It would be interesting to train monkeys on our psychophysical task and directly compare MT cell responses with monkey behavior. However, there is a fundamental problem with the interpretation of such an experiment. Human subjects can be instructed, as ours were, to give an "honest" answer in an experiment measuring the magnitude of an illusion. Monkeys, on the other hand, cannot be instructed in this way, and will probably change strategy to obtain more rewards depending on the adaptation condition (especially because the difference between adaptation conditions is conspicuous). Therefore any observed bias would probably result from a complex combination of sensory adaptation and cognitive factors, which would detract from the accuracy of the intended comparison. One potential solution to this problem would be to use more objective, strategy-free metrics of directional mechanisms, such as the gain of smooth-pursuit eye movements, to verify the perceptual judgments of the monkeys.

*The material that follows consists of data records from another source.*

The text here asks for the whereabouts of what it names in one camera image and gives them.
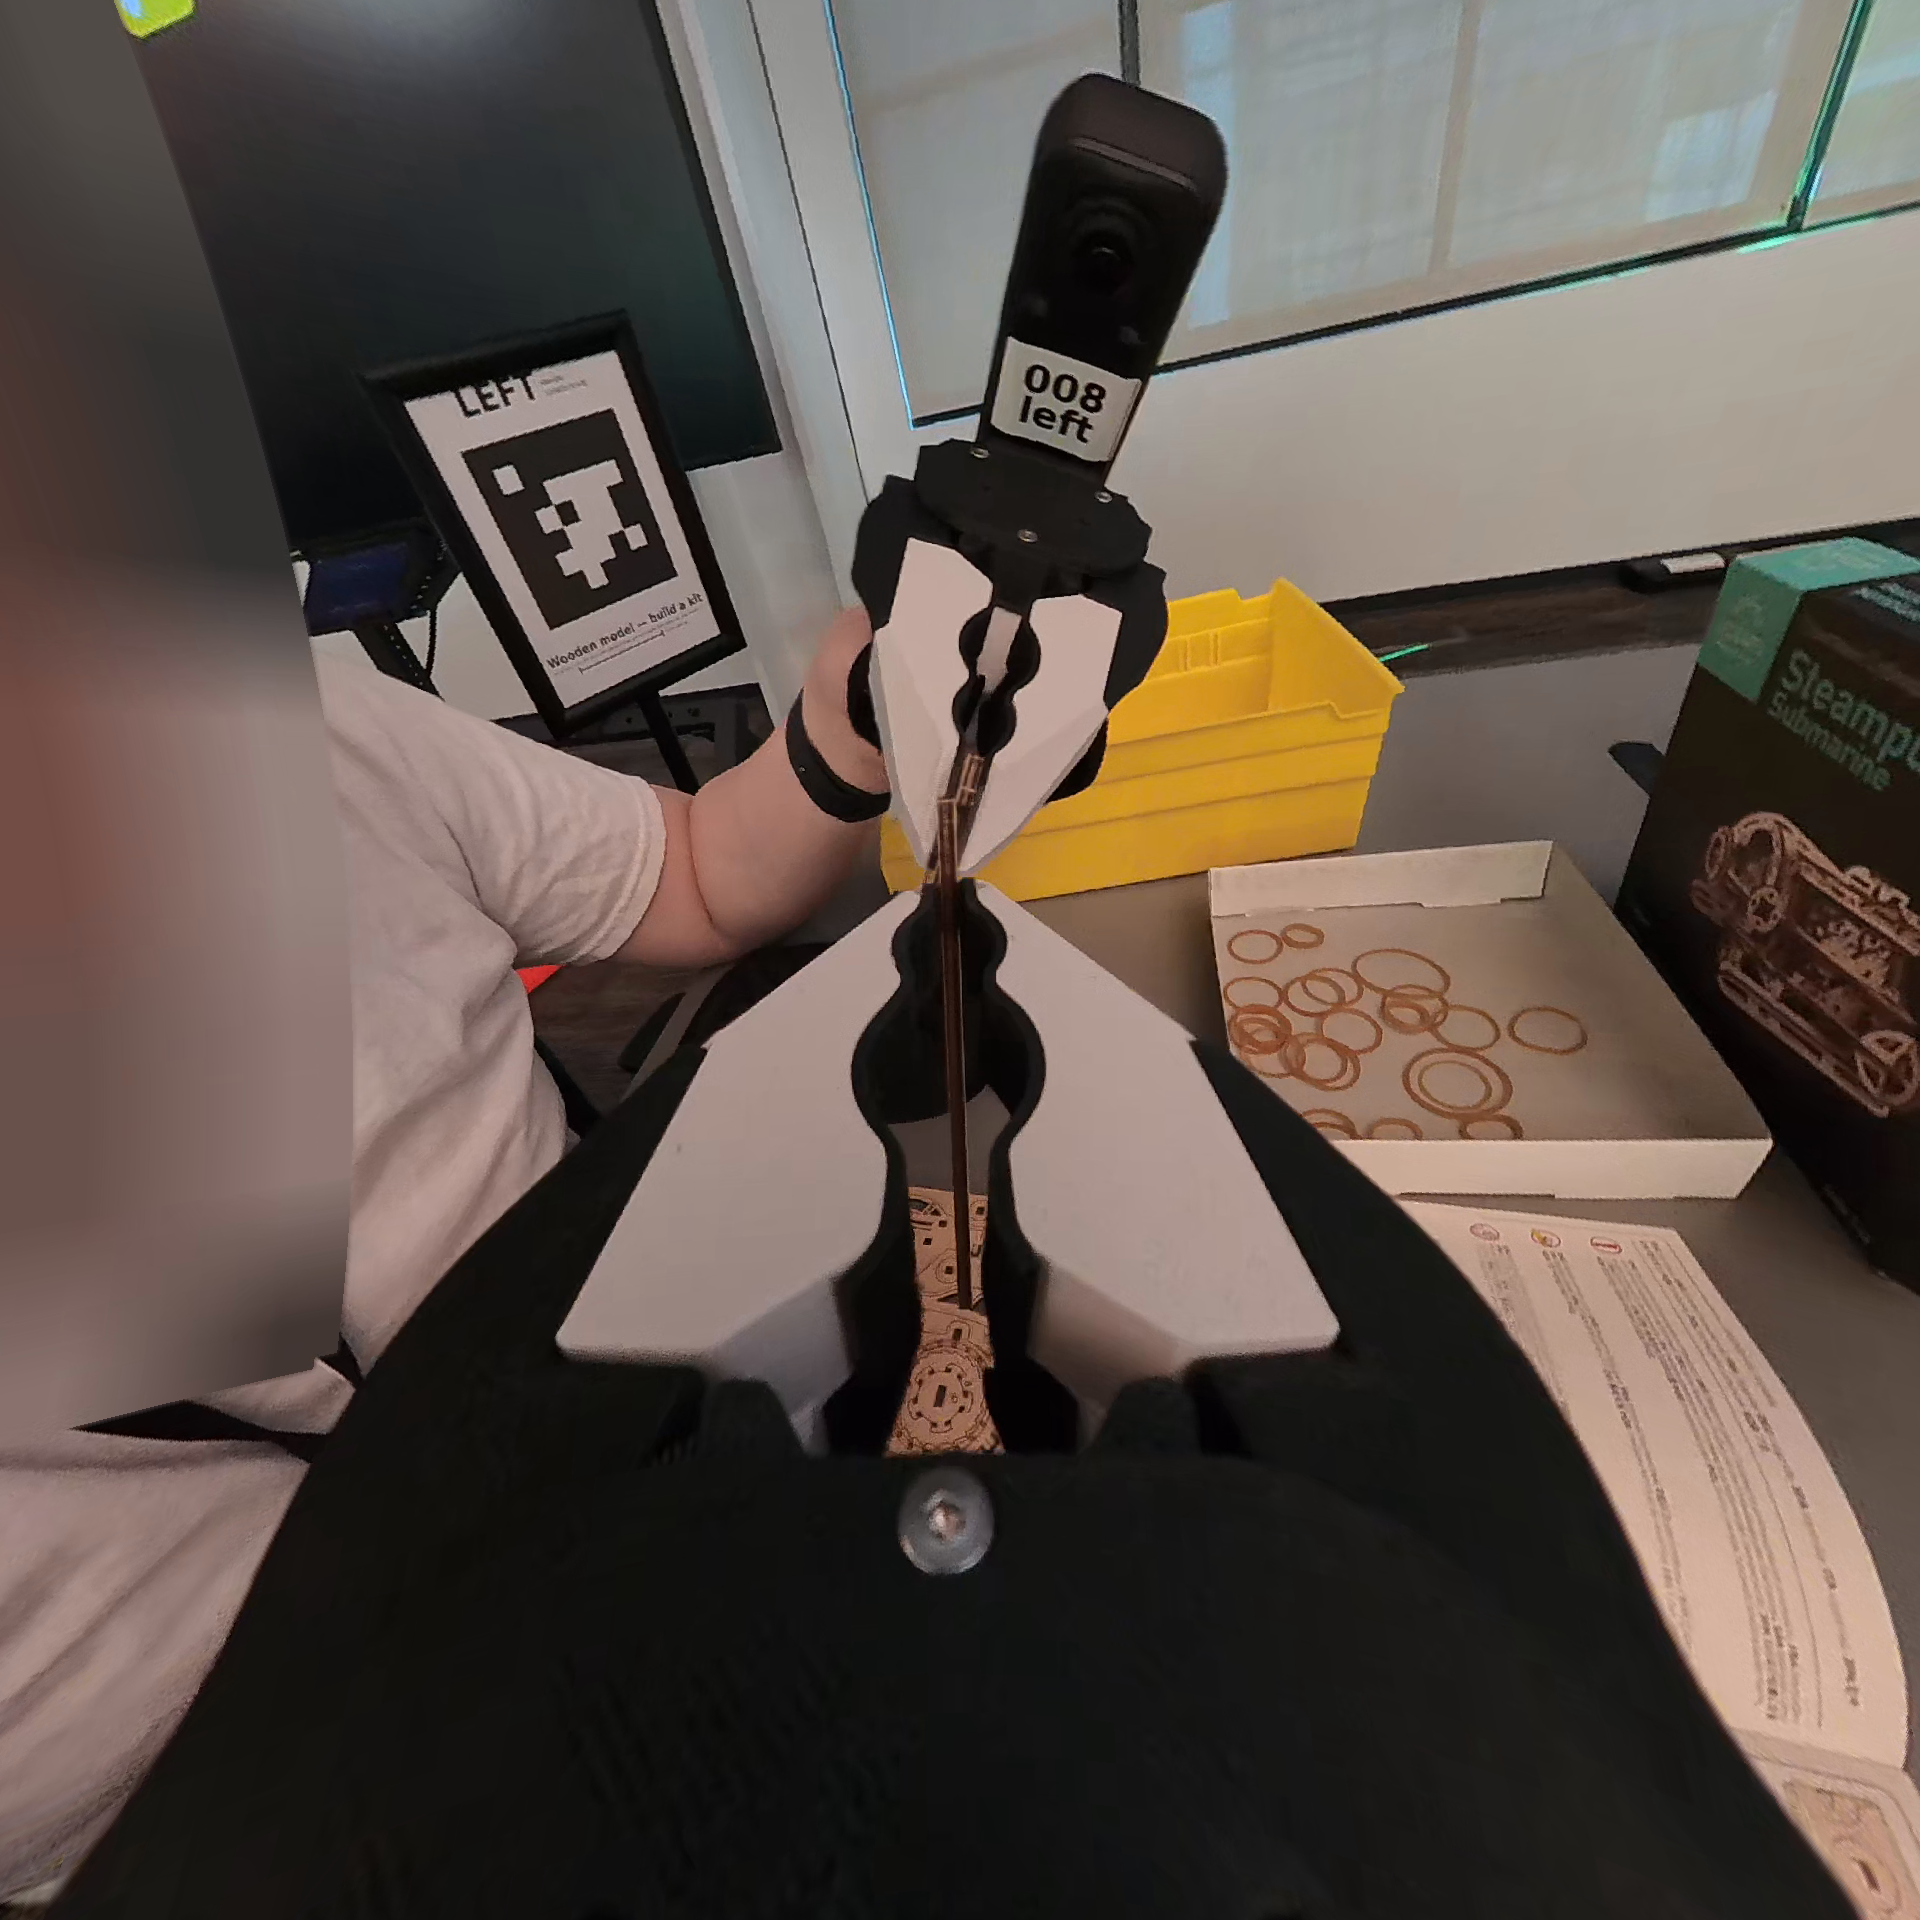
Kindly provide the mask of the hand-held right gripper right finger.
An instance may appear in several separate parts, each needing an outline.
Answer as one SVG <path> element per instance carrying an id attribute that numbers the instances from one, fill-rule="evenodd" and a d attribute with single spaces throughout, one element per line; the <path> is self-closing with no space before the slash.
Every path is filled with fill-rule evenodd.
<path id="1" fill-rule="evenodd" d="M 1207 1361 L 1325 1353 L 1337 1316 L 1193 1036 L 980 889 L 988 1399 L 1012 1455 L 1066 1455 L 1119 1392 Z"/>

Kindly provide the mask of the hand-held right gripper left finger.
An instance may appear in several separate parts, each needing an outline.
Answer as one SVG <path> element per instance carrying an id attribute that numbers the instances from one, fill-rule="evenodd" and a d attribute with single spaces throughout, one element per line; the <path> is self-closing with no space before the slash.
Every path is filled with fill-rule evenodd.
<path id="1" fill-rule="evenodd" d="M 772 1388 L 805 1450 L 851 1379 L 900 1394 L 921 1336 L 898 1143 L 858 1107 L 896 995 L 896 897 L 719 1032 L 560 1326 L 577 1361 Z"/>

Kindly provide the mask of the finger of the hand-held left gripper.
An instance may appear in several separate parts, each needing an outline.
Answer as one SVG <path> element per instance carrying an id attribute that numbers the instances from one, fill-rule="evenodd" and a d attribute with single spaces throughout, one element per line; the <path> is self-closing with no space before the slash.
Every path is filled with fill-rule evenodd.
<path id="1" fill-rule="evenodd" d="M 963 636 L 989 612 L 992 583 L 961 551 L 923 538 L 904 545 L 893 604 L 874 634 L 874 707 L 891 811 L 929 871 L 957 756 L 953 704 L 975 679 Z"/>
<path id="2" fill-rule="evenodd" d="M 1026 612 L 972 728 L 983 776 L 956 858 L 963 879 L 992 865 L 1095 745 L 1119 638 L 1121 610 L 1085 593 L 1042 598 Z"/>

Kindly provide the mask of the long thin wooden model part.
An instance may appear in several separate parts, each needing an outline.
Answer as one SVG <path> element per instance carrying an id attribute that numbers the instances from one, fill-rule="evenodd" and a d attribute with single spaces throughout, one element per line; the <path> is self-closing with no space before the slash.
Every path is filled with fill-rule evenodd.
<path id="1" fill-rule="evenodd" d="M 969 1059 L 967 984 L 961 916 L 957 854 L 963 844 L 963 787 L 953 785 L 936 815 L 932 886 L 937 906 L 943 1011 L 945 1011 L 945 1091 L 948 1111 L 952 1194 L 956 1211 L 969 1207 Z"/>

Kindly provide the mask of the person's left forearm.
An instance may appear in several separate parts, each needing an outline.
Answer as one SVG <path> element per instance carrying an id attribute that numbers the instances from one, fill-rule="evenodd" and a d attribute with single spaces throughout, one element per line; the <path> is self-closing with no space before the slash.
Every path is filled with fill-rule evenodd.
<path id="1" fill-rule="evenodd" d="M 800 929 L 871 850 L 875 824 L 819 810 L 777 732 L 692 795 L 655 787 L 661 873 L 620 959 L 706 969 Z"/>

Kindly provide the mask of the engraved wooden parts sheet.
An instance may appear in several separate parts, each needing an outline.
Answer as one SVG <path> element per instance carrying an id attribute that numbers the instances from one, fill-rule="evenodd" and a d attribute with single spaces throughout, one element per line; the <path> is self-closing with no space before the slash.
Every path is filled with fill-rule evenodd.
<path id="1" fill-rule="evenodd" d="M 952 1191 L 907 1188 L 921 1334 L 914 1370 L 888 1439 L 888 1457 L 999 1455 L 988 1404 L 992 1334 L 978 1306 L 988 1201 L 957 1211 Z"/>

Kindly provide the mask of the black model kit box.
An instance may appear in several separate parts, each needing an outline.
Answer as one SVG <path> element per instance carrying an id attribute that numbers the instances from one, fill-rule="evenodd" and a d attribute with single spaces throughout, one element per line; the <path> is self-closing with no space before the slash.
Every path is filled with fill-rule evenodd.
<path id="1" fill-rule="evenodd" d="M 1919 1287 L 1919 562 L 1725 572 L 1617 913 L 1867 1263 Z"/>

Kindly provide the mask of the person's left hand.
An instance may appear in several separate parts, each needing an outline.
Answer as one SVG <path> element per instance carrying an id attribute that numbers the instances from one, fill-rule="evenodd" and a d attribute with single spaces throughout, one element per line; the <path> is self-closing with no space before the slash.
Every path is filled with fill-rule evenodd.
<path id="1" fill-rule="evenodd" d="M 848 689 L 858 659 L 874 643 L 861 606 L 844 609 L 826 632 L 800 695 L 803 728 L 832 776 L 866 795 L 889 793 L 880 745 L 856 728 Z"/>

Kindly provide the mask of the black wristband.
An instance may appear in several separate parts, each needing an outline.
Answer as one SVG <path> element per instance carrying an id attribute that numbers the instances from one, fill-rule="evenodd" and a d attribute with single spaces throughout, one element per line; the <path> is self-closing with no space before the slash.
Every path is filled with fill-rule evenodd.
<path id="1" fill-rule="evenodd" d="M 891 793 L 888 788 L 869 792 L 856 787 L 836 776 L 815 745 L 805 726 L 805 697 L 799 697 L 786 713 L 785 753 L 803 793 L 826 819 L 841 826 L 864 826 L 889 811 Z"/>

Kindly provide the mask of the group of tan rubber bands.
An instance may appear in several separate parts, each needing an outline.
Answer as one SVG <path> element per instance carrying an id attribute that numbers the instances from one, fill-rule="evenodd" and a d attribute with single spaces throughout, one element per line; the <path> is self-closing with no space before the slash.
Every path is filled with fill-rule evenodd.
<path id="1" fill-rule="evenodd" d="M 1517 1143 L 1593 1047 L 1576 1007 L 1331 914 L 1229 921 L 1216 974 L 1233 1056 L 1337 1143 Z"/>

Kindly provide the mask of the yellow plastic bin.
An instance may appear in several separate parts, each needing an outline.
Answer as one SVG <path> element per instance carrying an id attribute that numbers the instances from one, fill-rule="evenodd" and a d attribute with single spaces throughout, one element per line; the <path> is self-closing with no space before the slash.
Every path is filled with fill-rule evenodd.
<path id="1" fill-rule="evenodd" d="M 1095 782 L 980 875 L 1026 904 L 1352 848 L 1400 695 L 1292 583 L 1175 600 Z"/>

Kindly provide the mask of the person in white shirt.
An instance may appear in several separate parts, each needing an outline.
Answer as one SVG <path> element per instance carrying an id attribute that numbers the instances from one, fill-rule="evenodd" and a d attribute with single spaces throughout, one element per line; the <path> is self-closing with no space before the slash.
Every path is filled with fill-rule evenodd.
<path id="1" fill-rule="evenodd" d="M 567 1153 L 516 967 L 611 959 L 663 873 L 632 778 L 316 652 L 353 980 L 345 1345 L 363 1375 Z M 53 1882 L 199 1691 L 307 1463 L 274 1439 L 5 1448 L 2 1879 Z"/>

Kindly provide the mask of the framed black-white marker sign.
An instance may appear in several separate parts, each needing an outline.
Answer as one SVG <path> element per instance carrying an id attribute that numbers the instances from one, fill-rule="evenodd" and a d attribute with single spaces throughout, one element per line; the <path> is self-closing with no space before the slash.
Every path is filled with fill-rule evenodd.
<path id="1" fill-rule="evenodd" d="M 363 387 L 552 737 L 745 650 L 624 314 Z"/>

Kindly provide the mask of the window with blinds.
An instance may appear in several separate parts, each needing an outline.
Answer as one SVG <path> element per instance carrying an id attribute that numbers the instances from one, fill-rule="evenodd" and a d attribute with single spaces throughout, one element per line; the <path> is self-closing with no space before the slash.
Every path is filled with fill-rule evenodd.
<path id="1" fill-rule="evenodd" d="M 1229 151 L 1172 362 L 1916 190 L 1916 4 L 851 2 L 832 48 L 919 420 L 976 408 L 1042 113 L 1122 51 Z"/>

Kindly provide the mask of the white cardboard tray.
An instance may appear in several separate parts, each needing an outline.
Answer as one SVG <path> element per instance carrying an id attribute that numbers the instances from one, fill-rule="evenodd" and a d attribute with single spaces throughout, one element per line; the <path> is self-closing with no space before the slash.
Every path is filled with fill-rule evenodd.
<path id="1" fill-rule="evenodd" d="M 1517 1143 L 1333 1143 L 1387 1194 L 1557 1201 L 1735 1199 L 1769 1132 L 1732 1072 L 1570 855 L 1546 841 L 1322 855 L 1213 868 L 1212 947 L 1229 921 L 1301 910 L 1483 962 L 1576 1007 L 1592 1052 Z"/>

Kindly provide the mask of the white instruction booklet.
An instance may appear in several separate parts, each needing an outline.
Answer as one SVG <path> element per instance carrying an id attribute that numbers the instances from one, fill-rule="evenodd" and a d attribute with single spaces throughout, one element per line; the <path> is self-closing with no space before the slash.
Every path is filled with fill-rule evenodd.
<path id="1" fill-rule="evenodd" d="M 1856 1511 L 1677 1232 L 1403 1202 L 1612 1500 L 1695 1678 L 1860 1915 L 1919 1915 L 1909 1688 Z"/>

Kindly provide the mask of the small blue screen device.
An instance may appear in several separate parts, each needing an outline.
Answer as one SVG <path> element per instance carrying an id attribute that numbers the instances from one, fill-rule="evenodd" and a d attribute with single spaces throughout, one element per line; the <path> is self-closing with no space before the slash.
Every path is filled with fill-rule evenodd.
<path id="1" fill-rule="evenodd" d="M 311 638 L 425 617 L 460 576 L 460 562 L 425 519 L 324 540 L 311 545 L 301 561 L 301 612 Z"/>

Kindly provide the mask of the dark monitor screen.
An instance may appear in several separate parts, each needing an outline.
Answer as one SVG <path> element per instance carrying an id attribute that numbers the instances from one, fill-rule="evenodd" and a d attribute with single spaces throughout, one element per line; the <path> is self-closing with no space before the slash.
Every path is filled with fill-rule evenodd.
<path id="1" fill-rule="evenodd" d="M 208 2 L 133 52 L 296 554 L 423 514 L 363 375 L 607 314 L 687 470 L 779 448 L 656 4 Z"/>

Our results help to clarify the physiological mechanisms underlying the well-studied MAE. Our measurements suggest that under our conditions, there is no above-baseline activity in area MT. In imaging studies of the putative human homologue to area MT, it was originally proposed that fMRI measures of activity were elevated under conditions where subjects reported perceiving the MAE (Tootell et al. 1995). On the other hand, when differences in attention were eliminated by giving the subjects an attention-demanding foveal task, only reductions in activity were observed (Huk et al. 2001). This more recent finding is entirely consistent with our physiological measurements. Taken together, all these findings strongly support the distribution-shift model of the MAE. Under this model, only decrements in sensitivity (or activity) are seen, and the resulting offset of the overall distribution of activity leads to the positive percept of motion.